E: Executing the recursion and filtering all elements without any children gives this result:
node_id path json
2 children,0 {"name": "node2", "children": []}
4 children,0,children,0 {"name": "node4", "children": []}
5 children,0,children,1 {"name": "node5", "children": []}
6 children,0,children,2 {"name": "node6", "children": []}
3 children,1 {"name": "node3", "children": []}
7 children,1,children,0 {"name": "node7", "children": []}
8 children,1,children,1 {"name": "node8", "children": []}
Though I found no way to add all children elements in the recursion (the origin json is no global variable; so it always knows the changes of the direct ancestors, not their siblings), I had to iterate the rows in a seconds step.
That's why I build the function. In there I can do the iteration for a global variable. With the function jsonb_insert
I am inserting all calculated elements into a root json object - using the calculated path.

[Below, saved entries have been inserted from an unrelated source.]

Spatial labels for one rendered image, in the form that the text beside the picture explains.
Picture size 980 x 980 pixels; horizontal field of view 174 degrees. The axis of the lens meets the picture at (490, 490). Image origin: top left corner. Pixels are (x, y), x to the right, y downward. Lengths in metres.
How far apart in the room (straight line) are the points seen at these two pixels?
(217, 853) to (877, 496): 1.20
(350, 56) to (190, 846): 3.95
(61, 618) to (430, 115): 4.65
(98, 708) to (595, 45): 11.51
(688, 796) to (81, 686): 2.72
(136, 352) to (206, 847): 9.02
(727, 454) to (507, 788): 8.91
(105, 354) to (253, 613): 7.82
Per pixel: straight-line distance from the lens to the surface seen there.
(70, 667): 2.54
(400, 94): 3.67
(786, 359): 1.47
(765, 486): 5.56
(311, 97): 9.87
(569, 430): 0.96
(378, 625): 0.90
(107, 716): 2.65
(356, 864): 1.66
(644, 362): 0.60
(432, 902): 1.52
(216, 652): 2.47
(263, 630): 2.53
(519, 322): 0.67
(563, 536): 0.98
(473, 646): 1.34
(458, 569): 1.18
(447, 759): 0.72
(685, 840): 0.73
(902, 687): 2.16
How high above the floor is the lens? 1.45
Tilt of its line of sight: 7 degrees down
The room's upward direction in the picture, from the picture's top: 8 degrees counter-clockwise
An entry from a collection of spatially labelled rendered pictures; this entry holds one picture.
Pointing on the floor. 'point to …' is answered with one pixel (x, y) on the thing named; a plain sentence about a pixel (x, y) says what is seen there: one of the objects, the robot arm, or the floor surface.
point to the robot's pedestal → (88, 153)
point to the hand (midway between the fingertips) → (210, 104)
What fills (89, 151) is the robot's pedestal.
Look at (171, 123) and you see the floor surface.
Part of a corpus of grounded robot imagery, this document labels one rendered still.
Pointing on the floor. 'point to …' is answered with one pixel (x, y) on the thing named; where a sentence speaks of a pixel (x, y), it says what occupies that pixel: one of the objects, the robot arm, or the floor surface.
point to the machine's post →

CREATE OR REPLACE FUNCTION json_tree() RETURNS jsonb AS $$
DECLARE
_json_output jsonb;
_temprow record;
BEGIN
SELECT
jsonb_build_object('name', name, 'children', array_to_json(ARRAY[]::int[]))
INTO _json_output
FROM test
WHERE parent_node IS NULL;
FOR _temprow IN
/* Query above */
LOOP
SELECT jsonb_insert(_json_output, _temprow.path, _temprow.json) INTO _json_output;
END LOOP;
RETURN _json_output;
END;
$$ LANGUAGE plpgsql;
Last step is calling the function and make the JSON more readable (jsonb_pretty()
)
{
"name": "node1",
"children": [{
"name": "node2",
"children": [{
"name": "node4",
"children": []
},
{
"name": "node5",
"children": []
},
{
"name": "node6",
"children": []
}]
},
{
"name": "node3",
"children": [{
"name": "node7",
"children": []
},
{
"name": "node8",
"children": []
}]
}]
}
I am sure it is possible to optimize the query but for a sketch it works.